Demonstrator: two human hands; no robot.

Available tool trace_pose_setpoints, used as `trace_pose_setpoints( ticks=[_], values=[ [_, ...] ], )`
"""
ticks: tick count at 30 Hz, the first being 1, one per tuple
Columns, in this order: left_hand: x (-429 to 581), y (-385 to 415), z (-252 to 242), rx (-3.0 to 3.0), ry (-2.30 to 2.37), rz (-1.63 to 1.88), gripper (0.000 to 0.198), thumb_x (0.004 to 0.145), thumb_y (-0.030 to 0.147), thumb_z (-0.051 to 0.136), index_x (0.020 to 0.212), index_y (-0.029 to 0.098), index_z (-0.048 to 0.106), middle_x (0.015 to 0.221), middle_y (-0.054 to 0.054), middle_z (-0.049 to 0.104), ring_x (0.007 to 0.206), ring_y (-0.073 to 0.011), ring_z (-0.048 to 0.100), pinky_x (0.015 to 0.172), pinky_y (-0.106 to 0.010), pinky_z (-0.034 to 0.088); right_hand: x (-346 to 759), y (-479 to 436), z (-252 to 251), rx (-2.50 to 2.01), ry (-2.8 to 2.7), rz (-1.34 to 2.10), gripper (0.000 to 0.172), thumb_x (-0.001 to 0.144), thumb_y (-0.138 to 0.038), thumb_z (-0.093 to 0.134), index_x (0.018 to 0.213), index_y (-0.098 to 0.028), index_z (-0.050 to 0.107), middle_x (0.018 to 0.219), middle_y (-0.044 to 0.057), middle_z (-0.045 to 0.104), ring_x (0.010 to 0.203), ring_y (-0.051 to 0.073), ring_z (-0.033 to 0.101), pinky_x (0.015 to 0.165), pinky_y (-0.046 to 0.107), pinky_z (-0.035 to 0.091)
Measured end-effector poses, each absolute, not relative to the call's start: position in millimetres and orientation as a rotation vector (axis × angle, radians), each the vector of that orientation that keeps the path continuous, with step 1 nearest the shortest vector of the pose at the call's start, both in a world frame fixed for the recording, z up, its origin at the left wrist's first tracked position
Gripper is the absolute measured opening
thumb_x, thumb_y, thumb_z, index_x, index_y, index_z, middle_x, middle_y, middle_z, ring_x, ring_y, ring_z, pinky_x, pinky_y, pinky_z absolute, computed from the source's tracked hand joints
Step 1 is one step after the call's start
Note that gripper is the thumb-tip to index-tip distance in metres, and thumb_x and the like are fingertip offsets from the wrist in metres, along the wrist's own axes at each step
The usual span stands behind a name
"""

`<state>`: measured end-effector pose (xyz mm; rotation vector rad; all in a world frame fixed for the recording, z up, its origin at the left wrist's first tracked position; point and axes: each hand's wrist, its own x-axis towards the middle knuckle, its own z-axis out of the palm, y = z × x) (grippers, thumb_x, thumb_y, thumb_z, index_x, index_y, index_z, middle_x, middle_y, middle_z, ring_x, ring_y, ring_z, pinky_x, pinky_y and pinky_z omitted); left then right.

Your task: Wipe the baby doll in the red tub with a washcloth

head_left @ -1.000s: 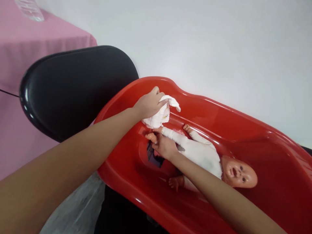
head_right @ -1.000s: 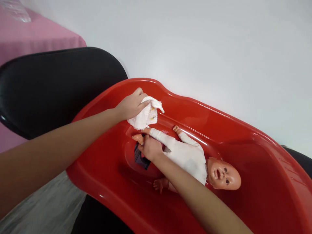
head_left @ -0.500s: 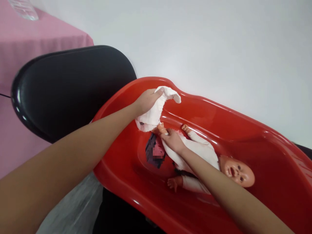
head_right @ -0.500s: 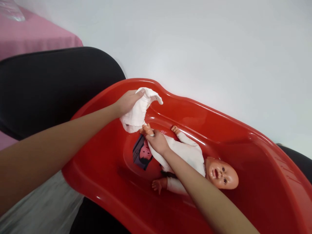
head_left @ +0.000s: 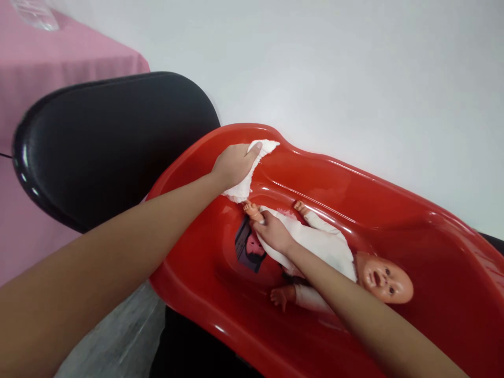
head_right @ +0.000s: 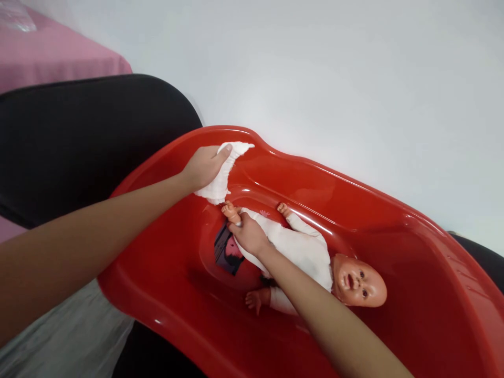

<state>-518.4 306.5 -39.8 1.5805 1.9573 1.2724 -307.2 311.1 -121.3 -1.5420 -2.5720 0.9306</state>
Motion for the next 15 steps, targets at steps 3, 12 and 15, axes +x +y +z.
trace_pose_setpoints(
  ticks=[3,12,15],
  values=[
    [-515.7,303.6,-38.7,1.644,1.884,1.279,0.059,0.105,0.057,0.028,0.089,0.022,0.073,0.088,-0.004,0.074,0.089,-0.0237,0.069,0.081,-0.035,0.049,-307.9,309.3,-121.1,-1.479,-2.495,1.073,0.043,0.092,-0.04,0.059,0.127,-0.016,0.061,0.122,0.011,0.074,0.114,0.027,0.07,0.099,0.036,0.051],
    [-510.2,301.4,-42.3,1.729,1.628,1.14,0.056,0.105,0.056,0.032,0.106,0.02,0.075,0.103,-0.005,0.077,0.099,-0.0228,0.07,0.093,-0.033,0.051,-309.9,311.1,-121.2,-1.222,-2.534,1.286,0.043,0.092,-0.036,0.058,0.131,-0.018,0.063,0.132,0.007,0.07,0.121,0.024,0.066,0.11,0.037,0.047],
    [-508.2,299.6,-45.3,1.784,1.422,1.055,0.055,0.107,0.051,0.028,0.124,0.024,0.072,0.123,-0.003,0.075,0.114,-0.0203,0.068,0.101,-0.029,0.049,-310.7,311.5,-122.0,-1.284,-2.516,1.309,0.043,0.091,-0.037,0.059,0.127,-0.016,0.065,0.124,0.009,0.074,0.113,0.024,0.069,0.104,0.036,0.05]
  ],
)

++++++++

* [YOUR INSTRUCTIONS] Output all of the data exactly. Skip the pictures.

* [ANSWER SPACE]
Demonstrator: two human hands; no robot.

Available tool trace_pose_setpoints, used as `trace_pose_setpoints( ticks=[_], values=[ [_, ...] ], )`
"""
ticks: tick count at 30 Hz, the first being 1, one per tuple
Columns, in this order: left_hand: x (-429 to 581), y (-385 to 415), z (-252 to 242), rx (-3.0 to 3.0), ry (-2.30 to 2.37), rz (-1.63 to 1.88), gripper (0.000 to 0.198), thumb_x (0.004 to 0.145), thumb_y (-0.030 to 0.147), thumb_z (-0.051 to 0.136), index_x (0.020 to 0.212), index_y (-0.029 to 0.098), index_z (-0.048 to 0.106), middle_x (0.015 to 0.221), middle_y (-0.054 to 0.054), middle_z (-0.049 to 0.104), ring_x (0.007 to 0.206), ring_y (-0.073 to 0.011), ring_z (-0.048 to 0.100), pinky_x (0.015 to 0.172), pinky_y (-0.106 to 0.010), pinky_z (-0.034 to 0.088); right_hand: x (-346 to 759), y (-479 to 436), z (-252 to 251), rx (-2.50 to 2.01), ry (-2.8 to 2.7), rz (-1.34 to 2.10), gripper (0.000 to 0.172), thumb_x (-0.001 to 0.144), thumb_y (-0.138 to 0.038), thumb_z (-0.093 to 0.134), index_x (0.018 to 0.213), index_y (-0.098 to 0.028), index_z (-0.050 to 0.107), middle_x (0.018 to 0.219), middle_y (-0.044 to 0.057), middle_z (-0.045 to 0.104), ring_x (0.010 to 0.203), ring_y (-0.051 to 0.073), ring_z (-0.033 to 0.101), pinky_x (0.015 to 0.165), pinky_y (-0.046 to 0.107), pinky_z (-0.035 to 0.091)
Measured end-effector poses, each absolute, not relative to the call's start: position in millimetres and orientation as a rotation vector (axis × angle, radians), each the vector of that orientation that keeps the path continuous, with step 1 nearest the shortest vector of the pose at the call's start, both in a world frame fixed for the recording, z up, its origin at the left wrist's first tracked position
Gripper is the absolute measured opening
thumb_x, thumb_y, thumb_z, index_x, index_y, index_z, middle_x, middle_y, middle_z, ring_x, ring_y, ring_z, pinky_x, pinky_y, pinky_z absolute, computed from the source's tracked hand joints
Step 1 is one step after the call's start
Note that gripper is the thumb-tip to index-tip distance in metres, and thumb_x and the like are fingertip offsets from the wrist in metres, along the wrist's own axes at each step
The usual span stands behind a name
"""

`<state>`: measured end-effector pose (xyz mm; rotation vector rad; all in a world frame fixed for the recording, z up, its origin at the left wrist's first tracked position; point and axes: each hand's wrist, its own x-axis towards the middle knuckle, its own z-axis out of the palm, y = z × x) (grippers, thumb_x, thumb_y, thumb_z, index_x, index_y, index_z, middle_x, middle_y, middle_z, ring_x, ring_y, ring_z, pinky_x, pinky_y and pinky_z omitted); left then right.

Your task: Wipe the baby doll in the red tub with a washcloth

head_left @ -1.000s: 
head_right @ -1.000s: 
head_left @ -0.500s: 
head_right @ -0.500s: 
head_left @ +0.000s: 
head_right @ +0.000s: 

<state>-518.4 306.5 -39.8 1.5805 1.9573 1.2724 -307.2 311.1 -121.3 -1.5420 -2.5720 0.9306</state>
Motion for the next 15 steps, targets at steps 3, 12 and 15, axes +x +y +z.
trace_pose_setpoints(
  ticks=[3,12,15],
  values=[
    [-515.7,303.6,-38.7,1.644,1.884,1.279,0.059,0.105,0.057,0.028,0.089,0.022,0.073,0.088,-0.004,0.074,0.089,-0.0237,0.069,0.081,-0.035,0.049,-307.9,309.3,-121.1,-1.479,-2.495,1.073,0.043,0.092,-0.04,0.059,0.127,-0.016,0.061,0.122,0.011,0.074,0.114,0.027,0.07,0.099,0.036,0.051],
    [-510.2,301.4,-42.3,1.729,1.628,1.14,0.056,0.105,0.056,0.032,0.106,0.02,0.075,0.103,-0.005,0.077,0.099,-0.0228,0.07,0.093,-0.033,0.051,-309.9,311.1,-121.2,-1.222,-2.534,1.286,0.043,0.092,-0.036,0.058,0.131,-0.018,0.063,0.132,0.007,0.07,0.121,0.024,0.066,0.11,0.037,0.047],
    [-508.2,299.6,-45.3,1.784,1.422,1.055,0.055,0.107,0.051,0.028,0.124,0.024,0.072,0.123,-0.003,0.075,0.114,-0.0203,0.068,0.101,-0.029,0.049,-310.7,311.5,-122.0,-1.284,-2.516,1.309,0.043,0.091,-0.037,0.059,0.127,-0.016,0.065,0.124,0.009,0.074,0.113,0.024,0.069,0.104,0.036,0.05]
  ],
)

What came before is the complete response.